Ricordo ancora gli anatemi indirizzati contro il Cardinale Giacomo Biffi quando, in tempi non sospetti, in un suo memorabile intervento al Seminario della Fondazione Migrantes, il 30 settembre 2000 disse che:
«gli islamici – nella stragrande maggioranza e con qualche eccezione – vengono da noi risoluti a restare estranei alla nostra “umanità”, individuale e associata, in ciò che ha di più essenziale, di più prezioso, di più “laicamente” irrinunciabile: più o meno dichiaratamente, essi vengono a noi ben decisi a rimanere sostanzialmente “diversi”, in attesa di farci diventare tutti sostanzialmente come loro».
A partire da questa realtà, per salvaguardare l’identità nazionale dei Paesi europei, prevenire scontri culturali e sociali dichiarò che, di fronte a una consistente immissione di stranieri nella nostra penisola, «in una prospettiva realistica, andrebbero preferite (a parità di condizioni, soprattutto per quel che si riferisce all’onestà delle intenzioni e al corretto comportamento) le popolazioni cattoliche o almeno cristiane, alle quali l’inserimento risulta enormemente agevolato (per esempio i latino-americani, i filippini, gli eritrei, i provenienti da molti paesi dell’Est Europa, eccetera); poi gli asiatici (come i cinesi e i coreani), che hanno dimostrato di sapersi integrare con buona facilità, pur conservando i tratti distintivi della loro cultura».

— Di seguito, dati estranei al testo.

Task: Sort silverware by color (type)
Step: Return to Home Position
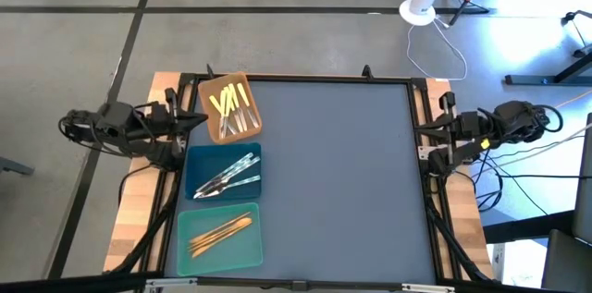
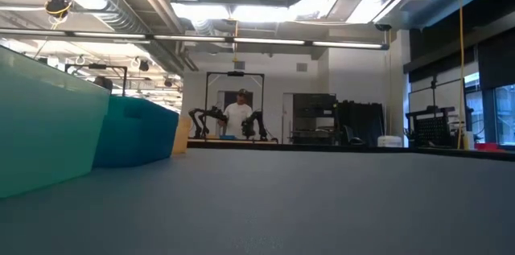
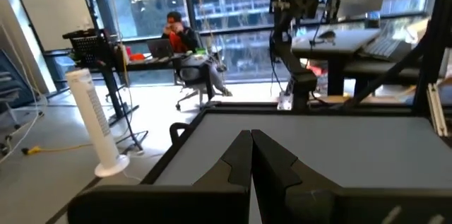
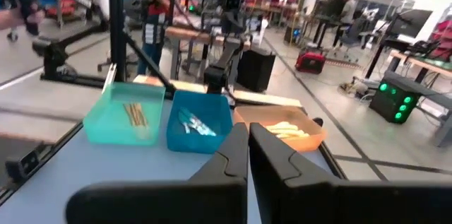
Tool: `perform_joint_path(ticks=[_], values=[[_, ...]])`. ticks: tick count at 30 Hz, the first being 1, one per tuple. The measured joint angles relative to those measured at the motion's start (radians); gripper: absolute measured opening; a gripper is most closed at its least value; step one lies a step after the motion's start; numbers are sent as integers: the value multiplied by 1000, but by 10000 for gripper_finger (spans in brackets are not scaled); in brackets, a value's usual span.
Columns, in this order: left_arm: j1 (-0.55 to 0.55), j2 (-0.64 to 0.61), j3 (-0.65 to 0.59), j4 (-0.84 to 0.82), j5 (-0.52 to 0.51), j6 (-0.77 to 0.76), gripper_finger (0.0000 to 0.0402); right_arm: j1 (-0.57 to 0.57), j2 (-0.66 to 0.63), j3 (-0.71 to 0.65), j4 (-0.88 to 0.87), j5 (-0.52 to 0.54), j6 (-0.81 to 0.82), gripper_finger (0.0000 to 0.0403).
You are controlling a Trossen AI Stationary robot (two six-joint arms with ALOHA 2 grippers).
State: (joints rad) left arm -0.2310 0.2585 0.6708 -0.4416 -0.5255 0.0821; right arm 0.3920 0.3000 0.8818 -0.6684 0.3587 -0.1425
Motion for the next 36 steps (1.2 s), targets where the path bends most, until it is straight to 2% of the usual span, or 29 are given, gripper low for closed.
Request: perform_joint_path(ticks=[8,13,16,22,36], values=[[0,-200,-133,57,42,-27,0,0,-171,-211,177,26,-22,5],[0,-255,-208,101,41,-27,0,0,-297,-322,240,67,-21,5],[0,-254,-250,156,54,-10,0,0,-296,-368,279,117,-23,5],[0,-255,-365,266,53,-1,0,0,-296,-471,362,119,-19,5],[0,-255,-571,417,92,-56,0,0,-297,-835,864,86,15,5]])
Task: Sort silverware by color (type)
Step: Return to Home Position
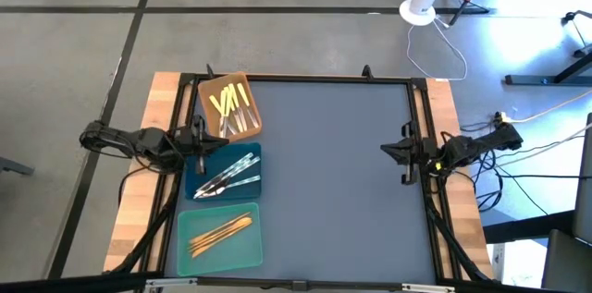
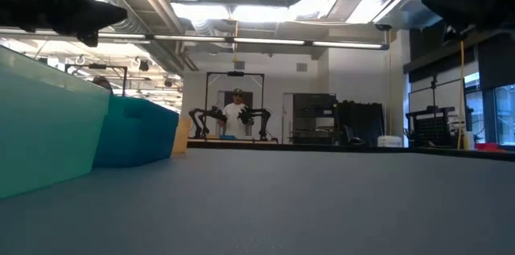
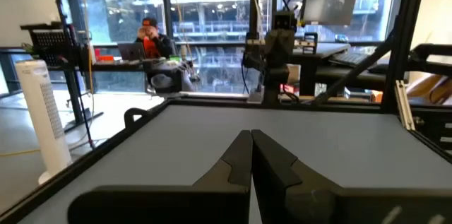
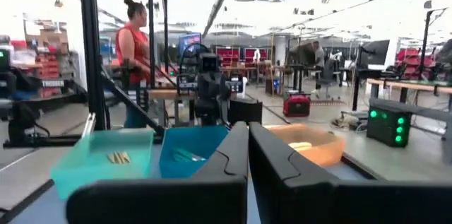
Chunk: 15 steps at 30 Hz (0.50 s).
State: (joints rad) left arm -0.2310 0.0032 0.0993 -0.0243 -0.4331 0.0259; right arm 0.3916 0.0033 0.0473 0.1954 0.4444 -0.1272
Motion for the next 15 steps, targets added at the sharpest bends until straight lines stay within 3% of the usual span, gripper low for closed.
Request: perform_joint_path(ticks=[6,15], values=[[0,0,-88,99,1,3,0,0,4,-40,-16,22,41,5],[4,1,-92,94,6,10,0,0,4,-40,-111,113,-1,5]])
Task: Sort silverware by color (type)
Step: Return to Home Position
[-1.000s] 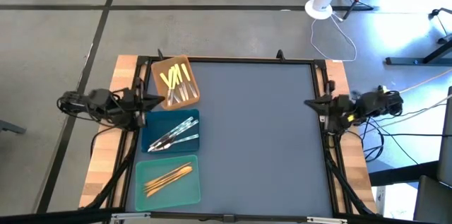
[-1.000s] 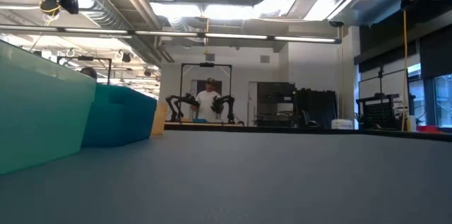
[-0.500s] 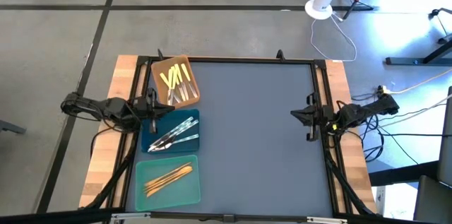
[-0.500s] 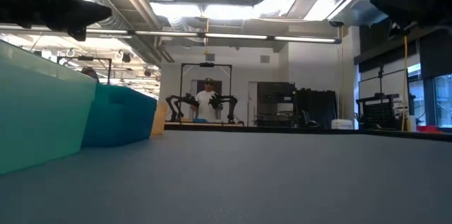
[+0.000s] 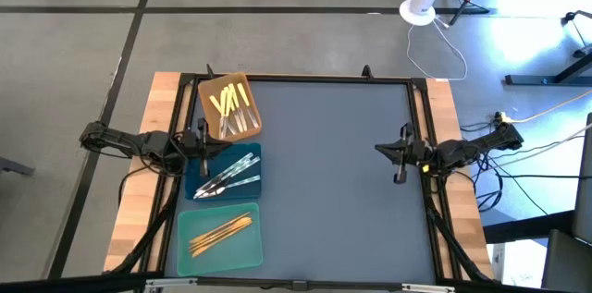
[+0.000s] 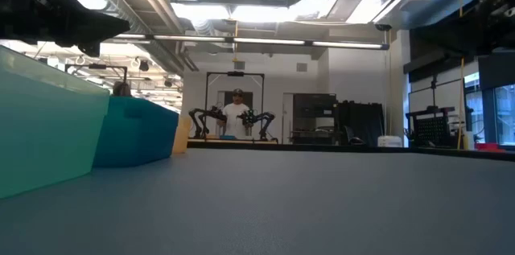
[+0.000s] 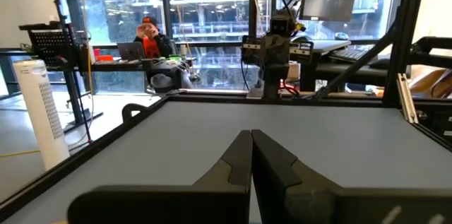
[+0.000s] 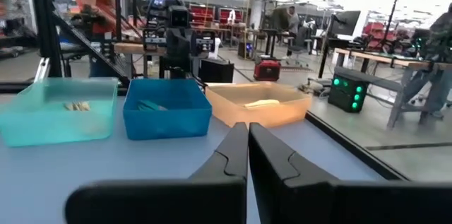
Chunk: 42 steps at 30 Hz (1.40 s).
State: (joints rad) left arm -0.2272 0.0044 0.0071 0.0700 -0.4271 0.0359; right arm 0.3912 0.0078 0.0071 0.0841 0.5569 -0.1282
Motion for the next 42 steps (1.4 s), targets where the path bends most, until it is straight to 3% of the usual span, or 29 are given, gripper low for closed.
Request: perform_joint_path(ticks=[10,42], values=[[0,2,0,-6,56,-28,0,0,12,0,-6,10,16,5],[0,2,0,-7,49,-26,0,1,19,0,-10,0,19,5]])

Un realismo il suo che gli ha attirato addosso le più infamanti accuse: politici, intellettuali, sindacati, perfino preti e molti altri ancora lo hanno umiliato, sbeffeggiandolo con ogni sorta di cattiveria e malignità. Nella loro “tollerante e democratica” cecaggine non volevano neanche sentirlo parlare. Lui però aveva visto lontano e oggi, a distanza di quindici anni, le sue parole si rivelano con la forza di una profezia.